Сам попробую сообразить, чем мне грозит неудача. Надеюсь, не муками ада, ведь верю столь же беззаветно, как в собственную победу, в милосердие Божье. Один восточный мудрец – шаман, шарлатан, не выяснил, кто он, – мне преподал на базаре свое ученье. Беседа была короткой и наспех, но, если не путаю, он твердил о вечном покое духа, который доступно стяжать медитацией, тренингом, дыханьем и самодисциплиной. Прижизненно или только посмертно, мне мудрец не успел объяснить из-за начавшейся облавы на незаконных мигрантов. Не собираюсь менять вероисповеданье, – стар уж для этого, к тому же тверд в нем, – но упокоенье духа, избавленного от нудного, бесцельного коловращенья событий, это, как уже говорил, и есть мой идеал, тайная цель.
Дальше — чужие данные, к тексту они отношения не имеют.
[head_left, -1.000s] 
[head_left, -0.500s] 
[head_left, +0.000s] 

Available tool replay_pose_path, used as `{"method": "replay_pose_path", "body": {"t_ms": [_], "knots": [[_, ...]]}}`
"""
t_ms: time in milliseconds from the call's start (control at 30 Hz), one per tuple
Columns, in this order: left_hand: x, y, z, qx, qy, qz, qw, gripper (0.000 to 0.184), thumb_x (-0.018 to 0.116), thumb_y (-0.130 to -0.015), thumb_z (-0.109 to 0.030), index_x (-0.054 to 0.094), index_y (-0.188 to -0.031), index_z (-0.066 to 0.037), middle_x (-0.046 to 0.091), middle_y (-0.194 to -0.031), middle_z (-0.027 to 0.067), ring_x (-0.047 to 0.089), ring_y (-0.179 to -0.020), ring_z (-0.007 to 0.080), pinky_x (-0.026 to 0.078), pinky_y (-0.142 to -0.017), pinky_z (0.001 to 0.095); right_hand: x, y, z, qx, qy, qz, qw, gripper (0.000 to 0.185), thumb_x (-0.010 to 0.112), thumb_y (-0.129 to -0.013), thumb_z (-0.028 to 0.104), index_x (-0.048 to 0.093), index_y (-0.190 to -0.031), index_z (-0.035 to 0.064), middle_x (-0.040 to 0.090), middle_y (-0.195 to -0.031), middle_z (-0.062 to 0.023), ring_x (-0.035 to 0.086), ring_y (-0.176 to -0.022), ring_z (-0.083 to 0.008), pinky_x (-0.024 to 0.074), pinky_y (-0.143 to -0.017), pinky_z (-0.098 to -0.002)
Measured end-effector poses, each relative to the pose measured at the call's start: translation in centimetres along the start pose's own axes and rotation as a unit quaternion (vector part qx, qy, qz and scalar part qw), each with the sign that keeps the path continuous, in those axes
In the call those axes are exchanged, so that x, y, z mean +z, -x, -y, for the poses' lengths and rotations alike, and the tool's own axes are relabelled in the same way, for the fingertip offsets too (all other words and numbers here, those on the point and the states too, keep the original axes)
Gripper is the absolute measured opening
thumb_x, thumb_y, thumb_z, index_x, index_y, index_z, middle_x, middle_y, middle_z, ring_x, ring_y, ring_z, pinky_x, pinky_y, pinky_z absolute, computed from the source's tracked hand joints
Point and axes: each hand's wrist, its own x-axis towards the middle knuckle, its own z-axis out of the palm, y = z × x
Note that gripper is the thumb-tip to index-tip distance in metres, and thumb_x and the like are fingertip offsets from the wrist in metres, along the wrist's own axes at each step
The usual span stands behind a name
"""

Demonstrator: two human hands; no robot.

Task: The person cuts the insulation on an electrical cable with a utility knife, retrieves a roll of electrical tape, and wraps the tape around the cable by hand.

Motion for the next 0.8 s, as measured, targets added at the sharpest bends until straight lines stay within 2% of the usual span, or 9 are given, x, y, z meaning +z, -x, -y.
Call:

А каждому, говорят, по вере, добавлю: и по надежде его. Вот и стану лелеять надежду, что, не стяжав светоносного агнца, хотя б за благое намеренье буду вознагражден неучастием, при несмеркшемся разуме. И точка.
Может быть, именно из-за влеченья к смерти, мне и так дороги, так насущны обрывы струн, когда, неуместно звякнув напослед, смолкает бархатный гул повседневности. Другой нашел бы тут противоречие: и стремленье к покою, и увлеченность бедой. Лично я не вижу: смерть – и покой, и трагедия одновременно. И она величава. Говорят, уже едва ль не изобретены пилюли бессмертия, но жизнь без смерти – сплошная морока, а смерть без жизни – мрачная яма, где вечность не сладка. Так сказал мне мой ангел, точно и верно, – с ним полностью согласен. Люблю, – что поделать? – когда врываются в мир сумбурно-трагические темпоритмы, где звучит уж не самодовольная гордыня, а смятенье и ужас. Короче, как говорил, обожаю кризисы, которые еще не разыгранная ставка и репетиция Последнего суда над виновными и невинными. Мою жизнь благоволящее Провиденье ими уснастила с избытком. Тут и мои личные – возрастные, житейские, тут и глобальные катаклизмы. Если не вру, последний действительно серьезный – гибель Атлантиды, историю и географию которой я знал назубок с ранней юности, когда взахлеб зачитывался книгой моего покойного учителя. Завязкой трагедии были какие-то пустяки: паденье индексов, скачок цен на медь и олово, эгоистичная жадность банкиров, беспечность правительств. Потому и стеклянный хруст, рассекавшей мирозданье трещины, был столь тих, невнятен, что его с трудом различил и мой тонкий слух, даже путая с привычным звоном в ушах.
Потом же разверзлась морская пучина. Я глядел неотрывно телерепортажи с обреченного континента – гигантские волны, смывавшие людей, автомобили, строенья – все созданное, сотворенное и выстраданное; адское пламя, рвавшееся из земных недр. Вся бездна человеческого отчаянья, торжественный траурный апофеоз ангела смерти. Я созерцал трагедию почти как в нашем амфитеатре – с чуть отстраненным сочувствием, далеком от катарсиса, притом зная наверняка, что современность глобальна, а значит, и нас рано или поздно накроет смывшее дальний остров цунами. Я не призываю трагедий, но их взыскую.
Что-то я заболтался. Это мне, в общем-то, не свойственно, обычно я упорный и целенаправленный рассказчик. А речь веду о сотворенье шедевра. Так вот – в поисках провиденциальной материи творчества, мне пришлось обобрать едва ль не каждый цветок жизни, как пчелы сбирают нектар, который станет медом; я даже собрал, как росу, испарину мизерного бытованья, что выступает на челе явленного. Ангел мне помогал, обшарив пространство тонких материй, мне мало доступное, и все находки мне преподнес в горсти. Матерьял тот можно искать и в дальних далях, но он и всегда под рукой. В результате получился вполне приличного размера сгусток самой, наверняка, магмы существования, и я осторожно разминал его, будто скульптор. А он, живой, трепетал, лепетал, тосковал, ликовал, беззащитно простертый на моей ладони, и в нем тишайше, робко и сокровенно мерцало будущее. Он был тверд и податлив одновременно, в самой полной мере пригодный для творчества. С чем, спросишь, этот материал сходен? Отвечу просто и внятно: ни с чем и со всем, что ни есть. По виду он, может, был неказист, как облик обыденности, но сверх меры напитан, – я это безошибочно чуял сердцем, – всей щедростью, милостью, тоской, ужасом бытия и еще – надеждой на спасение. Разве так уж видом красива глина, прах земной, из чего сотворен ветхий Адам? Другой вопрос, как эту магму преобразить в красоту?